Con el auto ya en marcha, el General recriminó a su mujer, que lloraba de rabia.
-¿Cuándo vas a aprender a callarte? ¿Qué necesidad tenés de andar contando siempre la misma historia de tu generosidad y tu famoso San Alberto? ¡San Avivado’i lo que había sido!
-Ah, no. De eso no me acuses a mí. Vos sos el que siempre le sacaste a relucir a San Alberto y su catecismo; que la obediencia, que la autoridad y que patatín y que patatán.
-¿Y yo qué sé de santos y de catecismos? Jamás anduve por la iglesia. Yo repito lo que se dice en el cuartel. Pero vos, que estás todo el día atrás de los curas, podrías haber averiguado. ¡Ja! Seguro que habrás gastado una fortuna poniéndole velas.
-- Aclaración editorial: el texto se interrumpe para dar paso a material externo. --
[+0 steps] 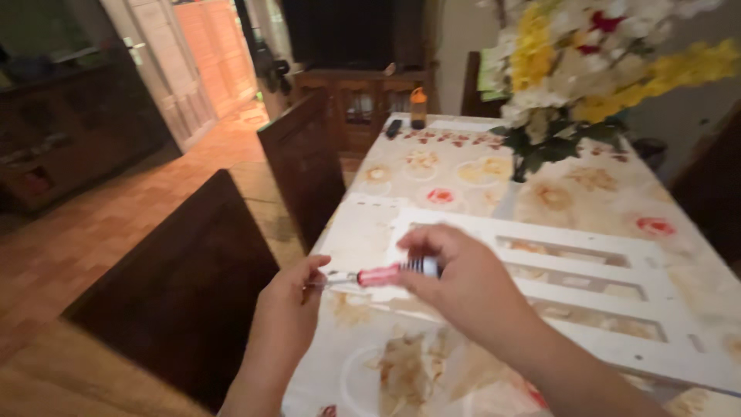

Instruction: The person uses a screwdriver to tighten screws into a white slatted furniture panel on a dining table. They repeatedly insert and turn the screwdriver at multiple screw locations, securing the panel to an underlying frame.

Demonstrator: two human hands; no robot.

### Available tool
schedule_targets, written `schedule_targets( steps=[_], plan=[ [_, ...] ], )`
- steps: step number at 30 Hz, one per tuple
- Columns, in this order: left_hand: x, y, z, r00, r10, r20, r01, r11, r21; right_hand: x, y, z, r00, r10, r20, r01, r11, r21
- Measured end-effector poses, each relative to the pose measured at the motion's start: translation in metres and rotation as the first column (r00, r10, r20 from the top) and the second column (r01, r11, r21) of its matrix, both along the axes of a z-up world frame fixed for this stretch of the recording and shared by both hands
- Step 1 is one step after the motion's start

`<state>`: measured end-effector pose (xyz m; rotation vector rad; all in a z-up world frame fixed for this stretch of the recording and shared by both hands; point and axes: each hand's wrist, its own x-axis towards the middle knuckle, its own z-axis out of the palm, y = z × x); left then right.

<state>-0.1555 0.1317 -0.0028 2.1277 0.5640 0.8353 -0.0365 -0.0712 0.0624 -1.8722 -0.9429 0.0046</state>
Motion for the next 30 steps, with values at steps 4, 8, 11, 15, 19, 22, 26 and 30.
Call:
schedule_targets(
  steps=[4,8,11,15,19,22,26,30],
  plan=[
    [-0.046,0.017,-0.024,0.992,0.02,-0.128,-0.032,0.995,-0.098,-0.042,0.022,-0.031,0.968,0.155,-0.196,-0.214,0.92,-0.329],
    [-0.086,0.021,-0.071,0.956,-0.038,-0.291,-0.049,0.957,-0.285,-0.085,0.044,-0.072,0.931,0.275,-0.239,-0.363,0.749,-0.554],
    [-0.11,0.03,-0.116,0.913,0.022,-0.407,-0.147,0.949,-0.28,-0.107,0.058,-0.105,0.911,0.206,-0.358,-0.4,0.657,-0.639],
    [-0.137,0.044,-0.184,0.931,0.229,-0.283,-0.292,0.935,-0.203,-0.125,0.068,-0.16,0.819,0.017,-0.573,-0.445,0.649,-0.617],
    [-0.153,0.051,-0.239,0.86,0.35,-0.372,-0.452,0.86,-0.235,-0.128,0.081,-0.23,0.897,0.052,-0.439,-0.337,0.723,-0.602],
    [-0.153,0.05,-0.262,0.829,0.38,-0.409,-0.526,0.779,-0.342,-0.125,0.081,-0.281,0.92,0.046,-0.39,-0.3,0.722,-0.624],
    [-0.143,0.048,-0.267,0.829,0.425,-0.364,-0.552,0.727,-0.409,-0.122,0.08,-0.326,0.949,0.056,-0.31,-0.26,0.696,-0.669],
    [-0.126,0.048,-0.259,0.86,0.367,-0.356,-0.51,0.563,-0.651,-0.122,0.084,-0.341,0.925,-0.044,-0.378,-0.261,0.65,-0.714]
  ],
)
-No te burles. Suficiente ya con el Juanjosito ese que me dejó como una idiota delante de todos. Y encima esa estúpida de Raquel, “Juanjo de aquí, Juanjo de allá” .Que el cognac que trajo “Juanjosé”; que “Juaaaan ¿qué te parece mi receta de pato?”. Hmmm, que Dios me perdone, pero para mí que anda en algo con ese mocoso.
El comentario mosqueó a Elizardo:
-Vos estás loca. ¿Qué va a hacer ella con ese pendejo sabihondo? “La biblioteca de mi padre”. ¡Maricón!